* Enzymes are proteins: Enzymes are made up of long chains of amino acids, folded into complex three-dimensional structures. These structures are crucial for their function.
* Amino acids have ionizable groups: The amino acids that make up an enzyme have side chains that can be either positively or negatively charged, depending on the pH of the solution.
* pH affects charge: When the pH changes, the charge distribution on the amino acids in the enzyme also changes.
* Charge influences shape: These changes in charge disrupt the delicate balance of attractive and repulsive forces holding the enzyme's structure together.
* Shape is crucial for function: The active site, the region where the enzyme binds to its substrate, is a specific three-dimensional structure. Changes in pH can distort this site, making it less effective or even completely inactive.
In summary: The wrong pH can:
* Disrupt hydrogen bonds: These are important for maintaining the enzyme's tertiary structure.
* Change ionic interactions: Electrostatic attractions between charged amino acids are crucial for folding.
* Alter hydrophobic interactions: These contribute to the compact structure of the enzyme.

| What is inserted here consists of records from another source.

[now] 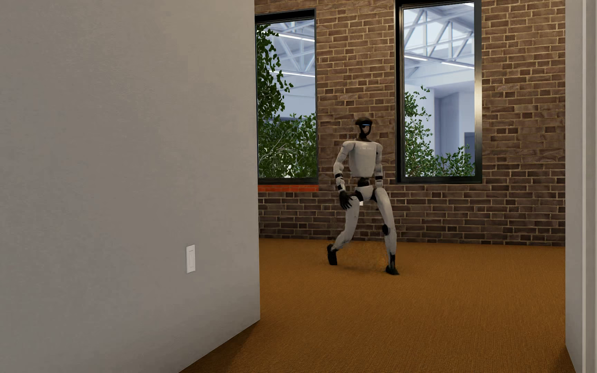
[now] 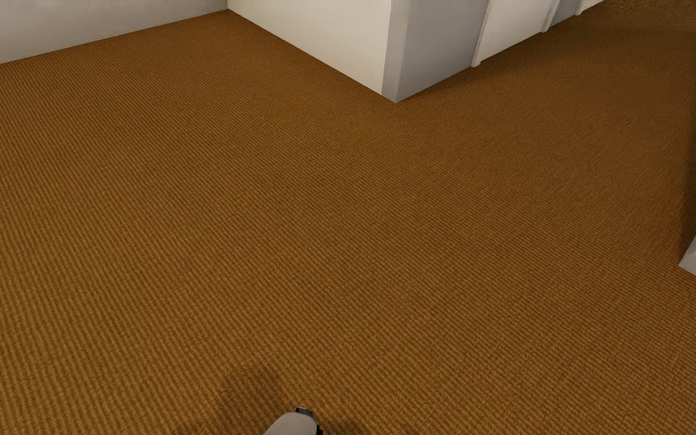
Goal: Avoid corner
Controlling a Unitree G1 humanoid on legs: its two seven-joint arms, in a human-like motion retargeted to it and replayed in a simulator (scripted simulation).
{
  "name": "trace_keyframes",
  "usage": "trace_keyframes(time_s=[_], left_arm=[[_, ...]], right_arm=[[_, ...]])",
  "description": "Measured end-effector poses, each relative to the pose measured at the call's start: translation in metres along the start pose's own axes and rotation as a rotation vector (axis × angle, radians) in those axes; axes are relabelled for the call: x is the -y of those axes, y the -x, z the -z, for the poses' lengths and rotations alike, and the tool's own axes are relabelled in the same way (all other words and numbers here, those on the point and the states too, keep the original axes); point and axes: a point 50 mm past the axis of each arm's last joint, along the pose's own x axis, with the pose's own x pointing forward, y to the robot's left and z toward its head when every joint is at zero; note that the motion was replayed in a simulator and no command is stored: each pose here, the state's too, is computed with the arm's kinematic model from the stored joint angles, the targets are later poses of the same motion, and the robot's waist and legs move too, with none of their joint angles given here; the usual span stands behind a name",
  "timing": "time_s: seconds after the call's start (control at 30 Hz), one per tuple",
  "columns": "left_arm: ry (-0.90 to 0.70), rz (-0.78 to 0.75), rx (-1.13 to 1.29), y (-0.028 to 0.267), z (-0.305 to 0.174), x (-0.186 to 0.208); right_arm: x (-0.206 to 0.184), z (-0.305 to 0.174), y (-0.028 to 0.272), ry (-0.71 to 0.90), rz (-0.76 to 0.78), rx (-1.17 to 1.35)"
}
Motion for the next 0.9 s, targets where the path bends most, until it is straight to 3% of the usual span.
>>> trace_keyframes(time_s=[0.1,0.4,0.5,0.6,0.73,0.9], left_arm=[[0.061,-0.084,-0.008,-0.003,-0.004,-0.027],[0.053,-0.335,0.482,0.026,-0.134,-0.122],[0.13,-0.323,0.421,0.019,-0.115,-0.113],[0.086,-0.224,0.173,-0.001,-0.059,-0.082],[0.043,-0.085,-0.035,0.001,0.007,-0.029],[0.087,-0.01,-0.075,0.006,0.024,0.007]], right_arm=[[-0.022,0.038,0.011,0.062,-0.082,-0.132],[-0.029,0.14,0.069,0.114,-0.138,-0.491],[-0.029,0.155,0.079,0.116,-0.141,-0.567],[-0.032,0.117,0.049,0.155,-0.16,-0.42],[-0.034,0.033,0.015,0.087,-0.128,-0.087],[-0.007,-0.053,0.008,0.097,-0.055,0.242]])
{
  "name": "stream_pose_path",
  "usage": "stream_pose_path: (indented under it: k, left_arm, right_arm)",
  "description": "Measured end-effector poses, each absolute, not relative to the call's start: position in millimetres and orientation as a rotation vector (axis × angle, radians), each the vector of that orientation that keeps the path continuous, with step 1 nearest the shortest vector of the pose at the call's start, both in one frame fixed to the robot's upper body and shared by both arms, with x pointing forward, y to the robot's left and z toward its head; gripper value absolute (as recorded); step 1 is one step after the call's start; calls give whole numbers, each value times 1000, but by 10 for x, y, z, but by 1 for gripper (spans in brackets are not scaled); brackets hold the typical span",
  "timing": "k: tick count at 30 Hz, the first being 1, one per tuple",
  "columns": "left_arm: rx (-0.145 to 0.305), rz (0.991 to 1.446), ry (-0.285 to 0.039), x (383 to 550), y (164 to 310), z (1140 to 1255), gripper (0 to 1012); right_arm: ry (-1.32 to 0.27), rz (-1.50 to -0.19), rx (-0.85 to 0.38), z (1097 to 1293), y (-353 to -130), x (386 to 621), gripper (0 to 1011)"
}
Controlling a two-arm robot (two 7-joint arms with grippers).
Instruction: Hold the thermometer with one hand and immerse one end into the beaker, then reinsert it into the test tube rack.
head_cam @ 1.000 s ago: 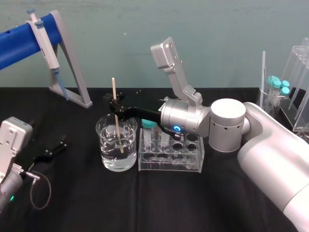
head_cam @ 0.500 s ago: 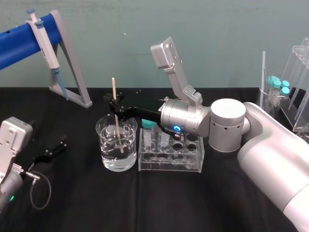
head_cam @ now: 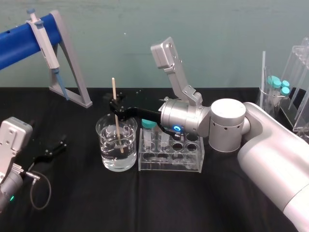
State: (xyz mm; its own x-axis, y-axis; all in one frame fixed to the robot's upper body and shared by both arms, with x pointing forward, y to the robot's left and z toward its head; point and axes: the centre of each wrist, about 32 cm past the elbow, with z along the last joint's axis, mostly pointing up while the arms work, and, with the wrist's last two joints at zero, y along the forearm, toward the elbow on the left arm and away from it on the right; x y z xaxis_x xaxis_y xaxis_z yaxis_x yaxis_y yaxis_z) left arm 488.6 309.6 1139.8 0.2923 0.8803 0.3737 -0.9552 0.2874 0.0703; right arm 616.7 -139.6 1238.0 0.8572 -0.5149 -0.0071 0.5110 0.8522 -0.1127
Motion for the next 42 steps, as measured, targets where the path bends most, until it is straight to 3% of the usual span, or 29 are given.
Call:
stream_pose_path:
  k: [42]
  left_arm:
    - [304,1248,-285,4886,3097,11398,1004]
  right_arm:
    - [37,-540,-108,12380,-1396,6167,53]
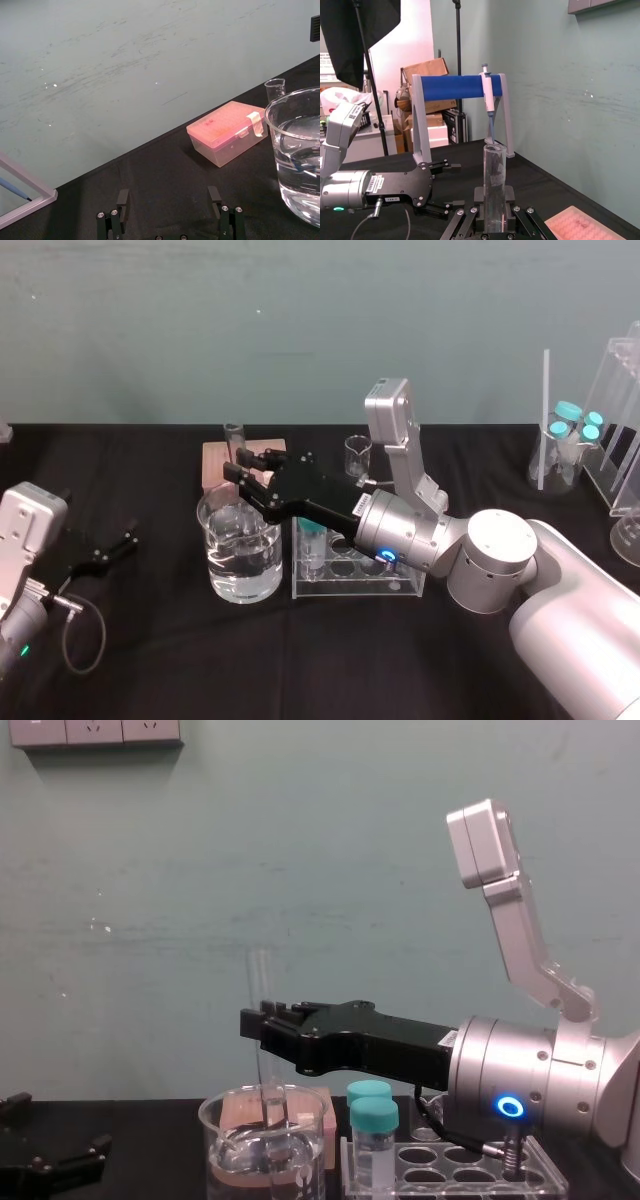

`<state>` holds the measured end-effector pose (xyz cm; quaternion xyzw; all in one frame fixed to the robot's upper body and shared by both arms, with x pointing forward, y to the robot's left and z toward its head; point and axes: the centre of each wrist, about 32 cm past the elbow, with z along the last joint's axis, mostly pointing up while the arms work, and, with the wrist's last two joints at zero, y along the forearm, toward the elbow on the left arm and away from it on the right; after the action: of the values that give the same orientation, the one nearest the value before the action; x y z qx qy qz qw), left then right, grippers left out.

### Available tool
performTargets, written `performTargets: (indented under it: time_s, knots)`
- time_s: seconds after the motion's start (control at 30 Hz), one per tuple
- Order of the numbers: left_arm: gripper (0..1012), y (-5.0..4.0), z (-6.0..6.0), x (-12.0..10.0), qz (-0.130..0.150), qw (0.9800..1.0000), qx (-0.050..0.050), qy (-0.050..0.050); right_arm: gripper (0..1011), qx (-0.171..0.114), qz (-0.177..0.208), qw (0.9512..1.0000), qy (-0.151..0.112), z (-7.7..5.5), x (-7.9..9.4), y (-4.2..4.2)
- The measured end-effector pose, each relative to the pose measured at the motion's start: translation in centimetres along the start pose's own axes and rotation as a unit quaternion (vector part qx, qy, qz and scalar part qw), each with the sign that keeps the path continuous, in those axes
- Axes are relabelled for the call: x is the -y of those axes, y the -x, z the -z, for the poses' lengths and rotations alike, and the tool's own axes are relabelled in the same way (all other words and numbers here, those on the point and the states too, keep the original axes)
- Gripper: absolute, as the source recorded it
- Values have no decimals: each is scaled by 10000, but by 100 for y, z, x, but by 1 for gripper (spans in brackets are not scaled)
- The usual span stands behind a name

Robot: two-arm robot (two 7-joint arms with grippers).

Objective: Hold the test tube with one hand and immerse one end into the beaker, then return it to the test tube rack.

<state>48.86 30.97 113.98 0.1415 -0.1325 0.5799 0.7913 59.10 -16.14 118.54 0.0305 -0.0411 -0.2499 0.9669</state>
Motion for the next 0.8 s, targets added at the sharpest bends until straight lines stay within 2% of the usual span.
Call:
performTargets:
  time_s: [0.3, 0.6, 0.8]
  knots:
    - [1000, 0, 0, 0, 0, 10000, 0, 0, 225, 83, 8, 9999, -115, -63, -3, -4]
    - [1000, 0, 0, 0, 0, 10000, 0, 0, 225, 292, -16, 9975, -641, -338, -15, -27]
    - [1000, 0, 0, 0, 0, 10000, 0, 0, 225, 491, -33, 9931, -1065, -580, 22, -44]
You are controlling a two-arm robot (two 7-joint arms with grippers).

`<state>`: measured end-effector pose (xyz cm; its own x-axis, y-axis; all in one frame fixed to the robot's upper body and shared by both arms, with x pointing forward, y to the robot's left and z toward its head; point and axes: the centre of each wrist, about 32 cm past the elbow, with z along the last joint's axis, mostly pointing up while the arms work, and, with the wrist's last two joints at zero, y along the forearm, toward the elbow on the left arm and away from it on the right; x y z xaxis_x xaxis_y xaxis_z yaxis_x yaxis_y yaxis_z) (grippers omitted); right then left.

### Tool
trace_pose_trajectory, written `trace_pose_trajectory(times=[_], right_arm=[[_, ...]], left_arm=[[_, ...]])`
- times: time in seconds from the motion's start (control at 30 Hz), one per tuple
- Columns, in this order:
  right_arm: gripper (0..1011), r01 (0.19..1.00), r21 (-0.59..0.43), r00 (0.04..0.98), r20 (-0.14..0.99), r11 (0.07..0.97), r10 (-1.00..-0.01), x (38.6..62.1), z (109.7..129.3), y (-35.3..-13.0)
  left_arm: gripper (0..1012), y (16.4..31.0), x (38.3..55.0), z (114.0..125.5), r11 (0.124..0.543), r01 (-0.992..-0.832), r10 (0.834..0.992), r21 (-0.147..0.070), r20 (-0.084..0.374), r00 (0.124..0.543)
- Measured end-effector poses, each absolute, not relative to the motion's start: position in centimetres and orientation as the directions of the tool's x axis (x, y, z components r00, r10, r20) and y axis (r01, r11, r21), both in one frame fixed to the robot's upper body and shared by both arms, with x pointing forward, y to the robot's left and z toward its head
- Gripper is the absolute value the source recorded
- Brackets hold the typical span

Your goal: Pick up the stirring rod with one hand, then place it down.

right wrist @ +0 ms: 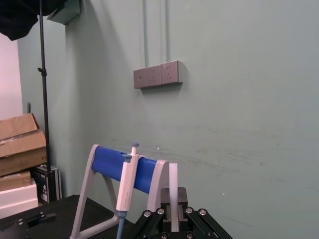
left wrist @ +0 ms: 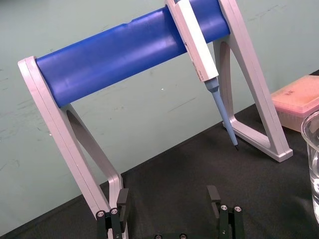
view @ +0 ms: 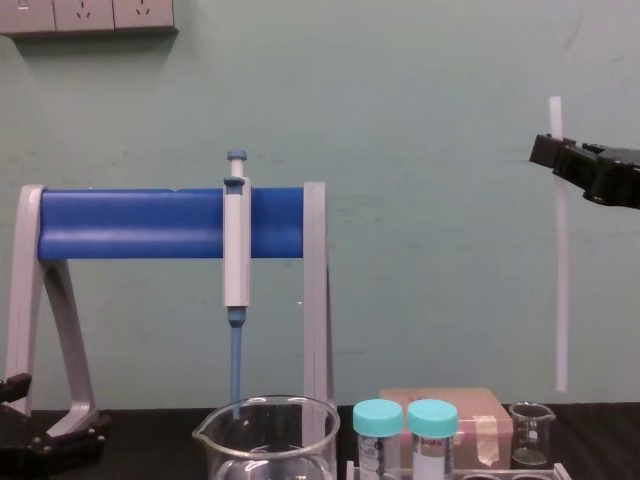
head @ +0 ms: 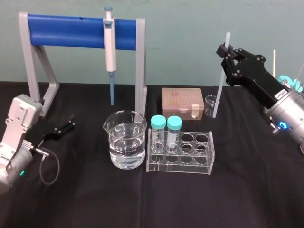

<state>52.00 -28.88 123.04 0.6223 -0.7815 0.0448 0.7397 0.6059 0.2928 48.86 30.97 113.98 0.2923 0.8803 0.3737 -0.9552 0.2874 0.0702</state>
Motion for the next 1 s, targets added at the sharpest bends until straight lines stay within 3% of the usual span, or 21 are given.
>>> trace_pose_trajectory(times=[1.0], right_arm=[[72,0.743,0.286,0.621,0.042,0.605,-0.782,51.67,122.90,-28.80]], left_arm=[[1001,30.97,48.86,113.98,0.287,-0.955,0.880,0.070,0.374,0.292]])
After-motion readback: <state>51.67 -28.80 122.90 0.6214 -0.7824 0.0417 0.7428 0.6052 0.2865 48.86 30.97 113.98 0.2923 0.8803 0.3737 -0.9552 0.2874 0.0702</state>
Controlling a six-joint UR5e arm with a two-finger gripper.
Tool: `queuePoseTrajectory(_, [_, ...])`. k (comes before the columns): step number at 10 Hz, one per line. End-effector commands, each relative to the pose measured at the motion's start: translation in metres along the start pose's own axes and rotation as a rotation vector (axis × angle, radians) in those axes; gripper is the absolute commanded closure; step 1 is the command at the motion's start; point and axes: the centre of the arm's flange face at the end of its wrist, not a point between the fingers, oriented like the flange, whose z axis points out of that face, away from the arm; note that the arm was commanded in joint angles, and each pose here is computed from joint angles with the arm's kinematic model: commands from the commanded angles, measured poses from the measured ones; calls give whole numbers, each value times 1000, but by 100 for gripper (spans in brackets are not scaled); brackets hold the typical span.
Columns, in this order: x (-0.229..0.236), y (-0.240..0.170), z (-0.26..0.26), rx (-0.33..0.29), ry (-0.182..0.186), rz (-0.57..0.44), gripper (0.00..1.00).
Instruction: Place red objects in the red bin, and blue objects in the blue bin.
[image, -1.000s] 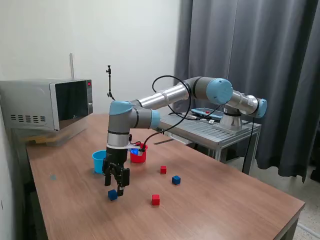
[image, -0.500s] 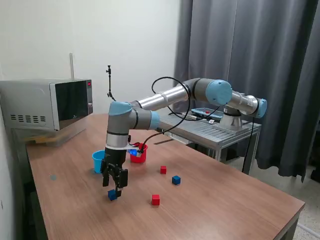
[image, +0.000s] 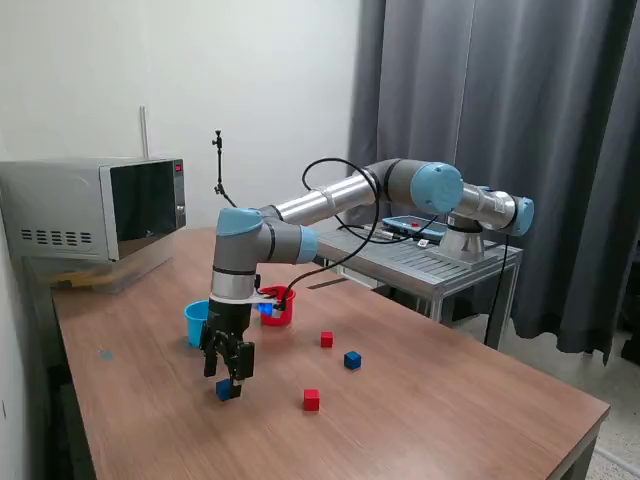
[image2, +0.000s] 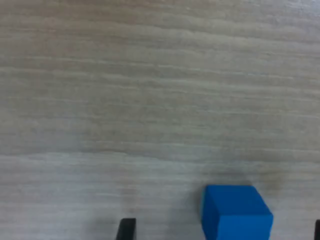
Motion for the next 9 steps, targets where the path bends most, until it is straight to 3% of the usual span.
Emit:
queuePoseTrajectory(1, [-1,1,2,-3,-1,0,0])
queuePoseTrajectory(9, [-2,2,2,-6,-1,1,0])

The result is a change in the enzyme's shape, which can lead to:
* Reduced activity: The enzyme may be less effective at binding its substrate.
* Loss of function: The active site may be deformed, preventing substrate binding.
* Denaturation: In extreme cases, the enzyme may unfold entirely and become inactive.
Each enzyme has an optimal pH range: Within this range, the enzyme functions at its best. Outside of this range, its activity decreases.